Task statement:
Reproduce exactly the lines below, from the first through the one containing "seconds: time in", and nothing more.

*** Provided material

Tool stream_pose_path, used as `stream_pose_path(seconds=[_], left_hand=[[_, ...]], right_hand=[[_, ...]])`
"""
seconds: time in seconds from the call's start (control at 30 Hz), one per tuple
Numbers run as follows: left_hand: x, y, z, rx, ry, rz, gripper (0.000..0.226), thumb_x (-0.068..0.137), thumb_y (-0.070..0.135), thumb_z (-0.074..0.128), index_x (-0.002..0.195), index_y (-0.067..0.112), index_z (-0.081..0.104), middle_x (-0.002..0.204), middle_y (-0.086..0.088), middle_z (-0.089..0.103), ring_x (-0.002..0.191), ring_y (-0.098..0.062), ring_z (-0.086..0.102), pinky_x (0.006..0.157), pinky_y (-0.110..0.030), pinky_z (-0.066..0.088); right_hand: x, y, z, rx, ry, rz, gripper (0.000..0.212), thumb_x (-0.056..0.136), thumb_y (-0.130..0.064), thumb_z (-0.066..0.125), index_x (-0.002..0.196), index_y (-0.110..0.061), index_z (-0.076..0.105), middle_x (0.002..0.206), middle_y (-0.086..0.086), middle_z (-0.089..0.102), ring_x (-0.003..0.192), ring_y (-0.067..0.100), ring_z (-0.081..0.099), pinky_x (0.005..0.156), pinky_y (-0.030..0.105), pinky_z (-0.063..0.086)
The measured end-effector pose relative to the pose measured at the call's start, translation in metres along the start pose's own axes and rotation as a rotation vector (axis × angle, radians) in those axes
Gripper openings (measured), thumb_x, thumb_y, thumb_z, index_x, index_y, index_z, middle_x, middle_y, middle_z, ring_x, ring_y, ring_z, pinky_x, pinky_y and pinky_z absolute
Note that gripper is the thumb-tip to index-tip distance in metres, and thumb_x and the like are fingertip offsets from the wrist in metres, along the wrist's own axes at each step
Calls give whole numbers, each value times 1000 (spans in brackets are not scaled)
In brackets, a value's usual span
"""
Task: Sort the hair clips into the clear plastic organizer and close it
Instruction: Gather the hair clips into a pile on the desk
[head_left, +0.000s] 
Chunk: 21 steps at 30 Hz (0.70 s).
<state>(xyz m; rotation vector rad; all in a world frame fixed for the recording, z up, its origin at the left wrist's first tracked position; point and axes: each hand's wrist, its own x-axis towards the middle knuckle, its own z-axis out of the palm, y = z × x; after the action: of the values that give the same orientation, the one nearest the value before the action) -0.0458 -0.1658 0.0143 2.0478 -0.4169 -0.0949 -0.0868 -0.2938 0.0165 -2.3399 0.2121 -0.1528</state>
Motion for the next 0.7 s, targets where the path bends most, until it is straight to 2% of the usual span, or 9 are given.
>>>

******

Solution for this task:
Tool stream_pose_path, used as `stream_pose_path(seconds=[_], left_hand=[[_, ...]], right_hand=[[_, ...]])`
"""
seconds: time in seconds from the call's start (control at 30 Hz), one per tuple

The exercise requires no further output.